As técnicas de cálculo do valor das indemnizações não permitem captar a “economia
política” da comunidade afectada. Olha-se apenas para os bens mensuráveis
monetariamente.

3.5 Participação pública: consulta ou negociação?

É suposto os reassentamentos serem realizados mediante uma “consulta pública” (art.


23 do Decreto). Muitas Organizações da Sociedade Civil (OSC) criticam os contornos
dessas consultas por diversas razões: a não disponibilização de informação completa,
em tempo útil, insuficiência de tempo para as necessárias discussões entre os
membros da comunidade, uso de truques para aldrabar as comunidades
maioritariamente iletradas, falta de autonomia financeira e material dos representantes
do Estado que devem acompanhar o processo de reassentamento.

Ora, por cima do questionamento dos contornos da consulta pública é preciso


questionar o modelo por detrás da consulta pública.
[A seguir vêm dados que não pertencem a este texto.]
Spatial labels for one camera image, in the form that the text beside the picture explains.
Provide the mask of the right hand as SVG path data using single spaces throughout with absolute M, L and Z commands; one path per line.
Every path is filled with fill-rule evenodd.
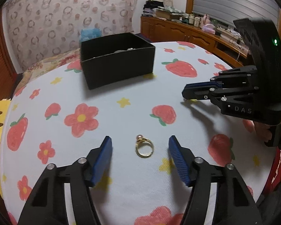
M 257 137 L 259 137 L 262 141 L 268 142 L 272 139 L 272 133 L 270 132 L 269 125 L 246 119 L 243 119 L 242 122 L 248 132 L 255 132 Z

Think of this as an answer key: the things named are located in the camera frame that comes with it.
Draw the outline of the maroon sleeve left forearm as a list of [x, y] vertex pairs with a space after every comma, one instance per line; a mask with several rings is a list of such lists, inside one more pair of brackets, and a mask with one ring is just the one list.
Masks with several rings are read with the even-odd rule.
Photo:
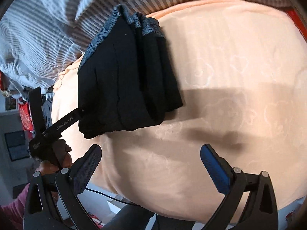
[[6, 206], [1, 206], [1, 228], [23, 229], [24, 208], [28, 194], [29, 183], [24, 187], [18, 197]]

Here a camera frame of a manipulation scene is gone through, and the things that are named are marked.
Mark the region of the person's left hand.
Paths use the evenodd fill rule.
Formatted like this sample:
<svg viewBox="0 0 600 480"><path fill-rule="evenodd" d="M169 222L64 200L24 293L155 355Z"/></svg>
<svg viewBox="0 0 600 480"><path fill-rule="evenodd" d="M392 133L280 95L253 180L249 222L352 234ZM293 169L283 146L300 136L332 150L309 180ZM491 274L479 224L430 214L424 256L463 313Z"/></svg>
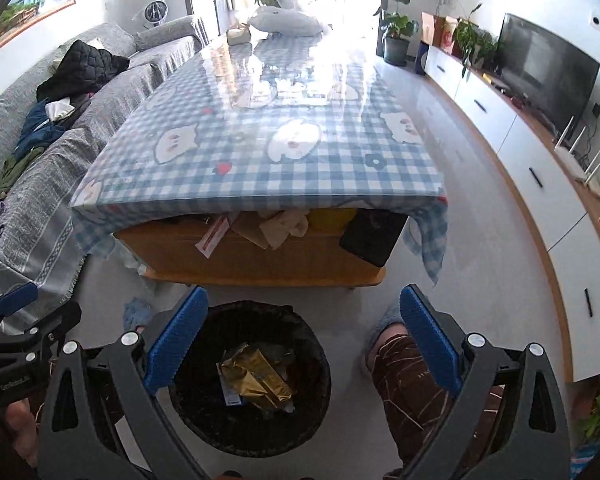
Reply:
<svg viewBox="0 0 600 480"><path fill-rule="evenodd" d="M31 413L29 400L9 404L5 410L5 422L15 437L12 447L29 466L38 466L38 430Z"/></svg>
Repare-se na terminologia do
Regulamento que fala dos afectados como tendo direito de “dar opinião” e não de
“decidir” – ver alínea f do art. 10 do Decreto 31/2012 de 8 de Agosto.
Existe uma grande diferença entre opinar e decidir, entre consultar e negociar. A
única forma que pode romper com o ciclo de empobrecimento das comunidades
reassentadas é adoptar o formato de negociação e não de consulta.

4. NOTA FINAL: Dado que os reassentamentos empobrecem as comunidades


afectadas, que saídas?
Em face do acima exposto, há três possíveis saídas. A primeira saída (NADA
FAZER) passa por continuarmos a reassentar tudo e todos como se faz actualmente,
assumindo que “o país é pobre, e por isso precisa de implementar estes projectos
extractivos”. Esta seria uma saída precária, inútil ao país e prejudicial às comunidades
afectadas hoje bem como às gerações vindouras. Esta saída pode ser designada como
a de “nada fazer.”

A segunda saída (MANTER O ACTUAL MODELO, CORRIGINDO-O). Esta saída


passaria por dizermos algo como “podemos continuar a reassentar tudo e todos” desde
que “corrijamos as falhas que o actual modelo tem” na esperança de que os
reassentamentos deixem de ser empobrecedores. Esta saída pode resolver os
problemas dos reassentamentos passados, no curto prazo, mas não é sustentável no
longo prazo.

A terceira saída (RECONSTRUIR E SUBSTITUIR O ACTUAL MODELO). Esta


saída implica desconstruir todo o modelo por detrás da inevitabilidade da extracção
mineira que torna inevitável os reassentamentos. Ou seja, é preciso tratar a indústria
extractiva em pé de igualdade com as outras indústrias, sem a primazia de que ela
goza actualmente sobre a indústria agro-alimentar, turística, etc.